» Task objective
Please return every line of the records below that holds the word "spaces".

» Data supplied
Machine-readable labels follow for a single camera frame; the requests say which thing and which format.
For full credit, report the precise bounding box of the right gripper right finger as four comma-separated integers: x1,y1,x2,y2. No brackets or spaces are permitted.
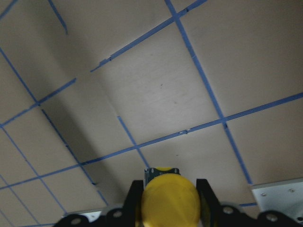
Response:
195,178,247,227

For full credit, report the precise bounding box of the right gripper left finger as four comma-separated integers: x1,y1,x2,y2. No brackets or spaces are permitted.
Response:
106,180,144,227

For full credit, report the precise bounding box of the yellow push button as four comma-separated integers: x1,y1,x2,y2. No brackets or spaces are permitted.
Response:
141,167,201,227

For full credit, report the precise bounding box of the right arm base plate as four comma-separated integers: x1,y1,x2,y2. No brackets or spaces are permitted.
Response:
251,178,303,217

» Solution for this exercise
For full credit, report the precise bounding box of the right gripper right finger as four comma-separated integers: x1,y1,x2,y2. No brackets or spaces are permitted.
For full credit, report the precise bounding box of the right gripper left finger as four comma-separated integers: x1,y1,x2,y2. No brackets or spaces are permitted.
For full credit, report the precise bounding box of the yellow push button as four comma-separated integers: x1,y1,x2,y2. No brackets or spaces are permitted.
For full credit, report the precise bounding box of the right arm base plate as four comma-separated integers: x1,y1,x2,y2. No brackets or spaces are permitted.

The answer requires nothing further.